Sorry this response took so long.

About a common format: I think prototyping some things here could be useful. A relational DB feels like overkill -- the same vehicle or injured person shouldn't be in multiple rows, I'd guess. Even if it happens in reality, I'd be quite surprised from a privacy perspective if any agencies exposed a single identifier for a person or vehicle over time. Squeezing the data into a flattened table may not be the most natural fit; something like protocol buffers would be multi-language, expressable in efficient binary format or a more readable text format, and allow for hierarchical data, enums, oneof, etc. There are different protobuf implementations floating around; I'm just advocating for something with a machine-readable schema, to get type safety in languages that make use of it.

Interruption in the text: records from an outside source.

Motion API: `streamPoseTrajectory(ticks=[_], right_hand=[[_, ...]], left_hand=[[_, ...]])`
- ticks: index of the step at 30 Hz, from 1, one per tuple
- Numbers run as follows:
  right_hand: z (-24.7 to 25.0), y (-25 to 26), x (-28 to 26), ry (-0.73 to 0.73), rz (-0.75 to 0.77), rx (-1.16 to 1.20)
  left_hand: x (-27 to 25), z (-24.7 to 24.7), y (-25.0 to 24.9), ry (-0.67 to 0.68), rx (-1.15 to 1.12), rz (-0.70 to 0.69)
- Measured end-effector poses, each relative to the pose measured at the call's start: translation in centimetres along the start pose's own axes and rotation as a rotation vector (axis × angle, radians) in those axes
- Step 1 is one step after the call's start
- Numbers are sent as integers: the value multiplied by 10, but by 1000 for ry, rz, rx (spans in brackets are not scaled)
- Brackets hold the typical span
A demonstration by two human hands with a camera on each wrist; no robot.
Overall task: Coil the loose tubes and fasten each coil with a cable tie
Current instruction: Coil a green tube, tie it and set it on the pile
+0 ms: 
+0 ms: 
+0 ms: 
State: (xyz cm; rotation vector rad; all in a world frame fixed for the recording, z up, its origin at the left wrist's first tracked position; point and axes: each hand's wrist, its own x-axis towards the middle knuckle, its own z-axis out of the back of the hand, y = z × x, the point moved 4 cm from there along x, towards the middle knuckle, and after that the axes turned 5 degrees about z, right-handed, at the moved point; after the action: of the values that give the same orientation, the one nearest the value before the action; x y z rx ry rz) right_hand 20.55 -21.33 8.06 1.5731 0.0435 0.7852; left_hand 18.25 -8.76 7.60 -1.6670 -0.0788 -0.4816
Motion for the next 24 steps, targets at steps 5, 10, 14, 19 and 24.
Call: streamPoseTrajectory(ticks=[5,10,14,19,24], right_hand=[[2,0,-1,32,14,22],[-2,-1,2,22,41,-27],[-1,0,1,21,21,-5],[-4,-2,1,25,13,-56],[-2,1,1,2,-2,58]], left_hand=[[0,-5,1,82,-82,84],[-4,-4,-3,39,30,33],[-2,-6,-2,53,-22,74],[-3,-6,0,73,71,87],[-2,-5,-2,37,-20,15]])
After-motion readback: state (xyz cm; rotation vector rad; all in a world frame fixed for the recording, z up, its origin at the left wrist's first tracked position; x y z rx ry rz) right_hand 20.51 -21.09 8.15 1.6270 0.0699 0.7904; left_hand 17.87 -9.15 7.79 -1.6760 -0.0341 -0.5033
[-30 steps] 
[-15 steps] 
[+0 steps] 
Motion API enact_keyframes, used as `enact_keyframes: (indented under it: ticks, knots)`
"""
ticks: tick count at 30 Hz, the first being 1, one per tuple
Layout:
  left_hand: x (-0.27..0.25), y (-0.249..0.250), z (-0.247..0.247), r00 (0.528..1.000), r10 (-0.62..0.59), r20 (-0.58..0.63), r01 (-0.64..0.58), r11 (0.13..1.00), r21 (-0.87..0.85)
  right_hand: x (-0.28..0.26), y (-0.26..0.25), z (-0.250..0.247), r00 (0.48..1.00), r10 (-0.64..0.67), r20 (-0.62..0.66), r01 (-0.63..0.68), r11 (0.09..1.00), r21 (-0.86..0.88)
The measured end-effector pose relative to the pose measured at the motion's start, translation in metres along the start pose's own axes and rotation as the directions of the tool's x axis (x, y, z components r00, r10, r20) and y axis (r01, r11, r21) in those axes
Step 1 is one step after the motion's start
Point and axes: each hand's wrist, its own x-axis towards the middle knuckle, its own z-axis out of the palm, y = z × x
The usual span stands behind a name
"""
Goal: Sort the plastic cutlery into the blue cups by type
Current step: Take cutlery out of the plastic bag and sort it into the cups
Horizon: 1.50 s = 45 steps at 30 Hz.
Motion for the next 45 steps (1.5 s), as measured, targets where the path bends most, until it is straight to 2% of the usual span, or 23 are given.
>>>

Glancing at the Seattle dataset, the variables you listed seem reasonable. They list number of injuries, serious injuries, and fatalities, so I'm not immediately sure how to summarize a single severity necessarily.

Re visualisation, there are some nice images here in a Department for Transport project I'm leading showing our attempts to aggregate crash data to meaningful geographic entities (junctions and road sections) that could fit into the vis side:

The examples there seem like a good first step to build here. We'd snap all the raw accident data to the nearest road segment or intersection, then color by the number of casualties. We could add some filters for time of day, weather conditions, etc (whatever else is in the dataset), and recompute the heatmap when these change.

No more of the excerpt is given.